Tall defensive linemen, Instagram, and medical school for Iowa football

Iowa’s Parker Hesse, Nate Stanley, and Matt Nelson had some time at the podium on July 24 in Chicago, and they touched on a wide range of topics.


Nick Rohlman

Iowa defensive end Parker Hesse addresses the media during Big Ten Football Media Days in Chicago on Tuesday, July 24, 2018. (Nick Rohlman/The Daily Iowan)

CHICAGO ​— Iowa’s defensive line is deep, and it’s tall, too.

The Hawkeye defense boasts the Nelson duo. Anthony, a redshirt junior from Urbandale, stands 6-7, while Matt, a senior from Cedar Rapids, stands 6-8.

And then there’s Parker Hesse. The senior is 6-3, which is tall by non-football-player standards.

“I am frequently bullied in the D-line room just because we’ve got all these freaks — I mean, it’s like 6-7, 6-7, 6-6 — anywhere else I go in life, I’m taller than everyone, but then I get there, and I’m a midget,” he joked.

All kidding aside, arm length can be crucial for a defensive lineman. The longer the arms, the better a player can get separation from his opponent.

“Whether it be pass rush or playing the run, can be a huge advantage,” Hesse said. “I know the guys who have that length, they use it really well, and it’s really frustrating for offensive players. So, if I could borrow a few inches on my arms, that would be awesome.”

Hesse, along with the rest of the defensive line, knows the potential is there for Iowa to have one of its most disruptive seasons in recent memory.

In 2017, Anthony Nelson led Iowa with 7.5 sacks. Then-freshman A.J. Epenesa tallied 4.5, and Hesse followed with 4. In total, 22.5 of Iowa’s 29 sacks last season came from defensive linemen, and all but one of the members of the D-line return this year.

Sacks are the goal, as Hesse said, but there is no set number for how many he or the rest of the defensive line want to record. There are other ways to measure just how powerful a D-line is.

“In the Big Ten, we’re traditional, we run the ball,” he said. “But as the game becomes more and more offense, slinging it, sacks are a premium. You see that in the NFL.

“There are a lot of things in our defense. Playing defensive line, playing blocks, taking on double teams, freeing up linebackers — stuff like that is extremely important to the way we do things, and it’s our job, each and every one of us in the room, to make sure we take care of our roles.”

Instagram, Nate Stanley. Nate Stanley, Instagram.

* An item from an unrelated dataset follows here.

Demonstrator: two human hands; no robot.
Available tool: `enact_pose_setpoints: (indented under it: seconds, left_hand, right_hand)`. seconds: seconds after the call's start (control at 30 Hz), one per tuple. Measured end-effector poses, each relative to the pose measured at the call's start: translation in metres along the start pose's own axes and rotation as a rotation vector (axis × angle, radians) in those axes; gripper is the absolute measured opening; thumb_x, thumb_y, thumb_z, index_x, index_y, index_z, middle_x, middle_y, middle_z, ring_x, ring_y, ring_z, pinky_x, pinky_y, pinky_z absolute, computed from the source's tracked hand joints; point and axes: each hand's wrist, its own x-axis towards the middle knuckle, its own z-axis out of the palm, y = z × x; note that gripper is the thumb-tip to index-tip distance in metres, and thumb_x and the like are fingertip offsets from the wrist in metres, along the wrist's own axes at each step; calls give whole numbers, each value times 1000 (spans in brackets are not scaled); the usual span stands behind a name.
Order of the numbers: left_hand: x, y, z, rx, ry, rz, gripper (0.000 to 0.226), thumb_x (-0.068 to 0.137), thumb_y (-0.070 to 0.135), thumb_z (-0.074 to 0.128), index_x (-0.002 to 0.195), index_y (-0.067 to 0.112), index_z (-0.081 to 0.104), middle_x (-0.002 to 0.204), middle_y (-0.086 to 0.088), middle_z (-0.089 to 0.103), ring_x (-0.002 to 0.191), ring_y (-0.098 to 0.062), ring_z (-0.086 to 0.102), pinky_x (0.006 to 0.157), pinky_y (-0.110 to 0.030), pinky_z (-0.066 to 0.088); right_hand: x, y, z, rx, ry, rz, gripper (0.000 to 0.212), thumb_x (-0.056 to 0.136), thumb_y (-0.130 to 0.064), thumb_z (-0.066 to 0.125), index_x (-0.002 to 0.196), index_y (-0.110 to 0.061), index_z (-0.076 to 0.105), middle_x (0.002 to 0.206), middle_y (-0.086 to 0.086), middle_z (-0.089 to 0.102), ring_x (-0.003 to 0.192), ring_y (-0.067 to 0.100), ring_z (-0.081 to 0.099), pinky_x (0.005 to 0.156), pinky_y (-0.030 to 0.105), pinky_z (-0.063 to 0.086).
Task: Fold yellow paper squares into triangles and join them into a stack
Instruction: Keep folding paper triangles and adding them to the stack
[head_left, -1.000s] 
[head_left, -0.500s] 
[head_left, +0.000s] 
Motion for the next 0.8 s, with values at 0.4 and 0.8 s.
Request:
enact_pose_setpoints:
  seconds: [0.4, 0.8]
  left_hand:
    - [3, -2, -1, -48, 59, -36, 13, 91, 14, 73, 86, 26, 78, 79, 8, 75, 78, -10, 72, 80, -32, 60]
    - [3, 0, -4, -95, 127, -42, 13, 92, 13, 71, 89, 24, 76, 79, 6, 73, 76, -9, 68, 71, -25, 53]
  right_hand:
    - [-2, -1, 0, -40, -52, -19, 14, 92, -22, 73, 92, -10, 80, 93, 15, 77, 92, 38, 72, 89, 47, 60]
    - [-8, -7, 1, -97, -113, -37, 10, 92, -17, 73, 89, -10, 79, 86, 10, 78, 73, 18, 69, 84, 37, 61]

Iowa’s quarterback isn’t big into social media. Nate Stanley has never had a Twitter account, and while he did have a Facebook profile, he deleted it during his junior year of high school.

But thanks to some good old fashioned peer pressure, Stanley caved at his friends’ requests and created an Instagram account this summer.

The visual aspect of Instagram is what lured the junior to join.

“I never really understood [Twitter],” he said. “With Instagram, you can see pictures and stuff. I mean, you can post pictures and stuff on Twitter, but it’s mostly just words. I think it’s cool when you can actually see what people are doing instead of just read it.”

Matt Nelson, M.D.?

In Chicago, Matt Nelson talked about his love for the medical field. His coaches have raved about just how smart he is, but he opened up about why he chose to dive into the field.

“When I was younger, my grandpa had Parkinson’s, and he was kind of inspiration for me to go into the medical field,” Nelson said. “Seeing something like that to a person you love so much, it really kind of drives you to go forward in the medical field, and then after that, my love for science just kind of pushed me in that direction.”

Medical school is on his radar, but he doesn’t have a set on where to apply.

“Wherever will take me right now,” he said and laughed. “I’m working on my applications. I haven’t really set in stone where I want to apply to, but there are a few places in mind.”

Nelson said that he’d hear back from schools in spring around the time of Iowa’s Pro Day.